**What is being asked**
Output, exactly and alone, the lines from the one containing "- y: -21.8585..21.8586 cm" through the last line of the material below, both ends included.

**Stored data**
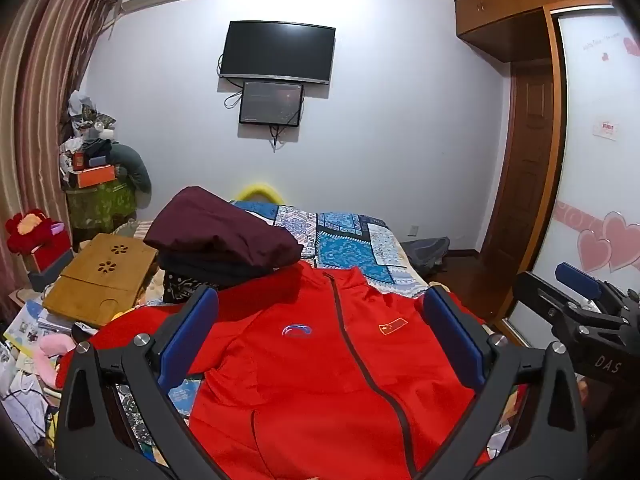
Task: Fold large clothes
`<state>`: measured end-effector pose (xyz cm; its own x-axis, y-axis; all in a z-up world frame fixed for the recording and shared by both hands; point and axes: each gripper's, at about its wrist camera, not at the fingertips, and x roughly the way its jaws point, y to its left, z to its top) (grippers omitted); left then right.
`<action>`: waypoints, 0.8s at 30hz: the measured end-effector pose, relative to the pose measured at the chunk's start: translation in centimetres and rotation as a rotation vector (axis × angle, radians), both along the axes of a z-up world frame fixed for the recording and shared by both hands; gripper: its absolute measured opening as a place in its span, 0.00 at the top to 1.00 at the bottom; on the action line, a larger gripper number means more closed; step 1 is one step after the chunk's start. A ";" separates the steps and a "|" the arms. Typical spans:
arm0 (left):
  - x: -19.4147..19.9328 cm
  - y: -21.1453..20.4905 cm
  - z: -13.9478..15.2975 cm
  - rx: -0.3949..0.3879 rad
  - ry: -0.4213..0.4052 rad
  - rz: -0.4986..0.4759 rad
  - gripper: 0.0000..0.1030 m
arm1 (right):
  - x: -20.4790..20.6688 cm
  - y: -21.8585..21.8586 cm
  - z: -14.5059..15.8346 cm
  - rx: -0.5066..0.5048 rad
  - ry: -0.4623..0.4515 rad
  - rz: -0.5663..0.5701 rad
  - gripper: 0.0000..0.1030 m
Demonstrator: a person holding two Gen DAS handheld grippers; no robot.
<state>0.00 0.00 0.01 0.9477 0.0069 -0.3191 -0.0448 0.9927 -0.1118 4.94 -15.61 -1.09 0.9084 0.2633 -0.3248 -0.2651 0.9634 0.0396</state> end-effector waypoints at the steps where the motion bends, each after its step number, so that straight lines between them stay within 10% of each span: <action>1: 0.0 0.0 0.0 0.001 0.000 0.004 0.00 | 0.0 0.0 0.0 -0.003 0.003 0.000 0.00; 24: 0.6 0.1 0.2 -0.013 0.005 -0.012 0.00 | 0.1 -0.2 -0.1 -0.002 0.021 -0.013 0.00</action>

**Worked solution**
  - y: -21.8585..21.8586 cm
  - z: -14.5059..15.8346 cm
  - rx: -0.5066..0.5048 rad
  - ry: -0.4623..0.4515 rad
  - rz: -0.5663..0.5701 rad
  - gripper: 0.0000..0.1030 m
Demonstrator: a person holding two Gen DAS handheld grippers; no robot.
<state>0.00 0.00 0.01 0.9477 0.0069 -0.3191 -0.0448 0.9927 -0.1118 4.94 -15.61 -1.09 0.9084 0.2633 -0.3248 -0.2651 0.9634 0.0396</state> end-effector waypoints at the steps where the motion bends, each after its step number, so that straight lines between them stay within 10% of each span: <action>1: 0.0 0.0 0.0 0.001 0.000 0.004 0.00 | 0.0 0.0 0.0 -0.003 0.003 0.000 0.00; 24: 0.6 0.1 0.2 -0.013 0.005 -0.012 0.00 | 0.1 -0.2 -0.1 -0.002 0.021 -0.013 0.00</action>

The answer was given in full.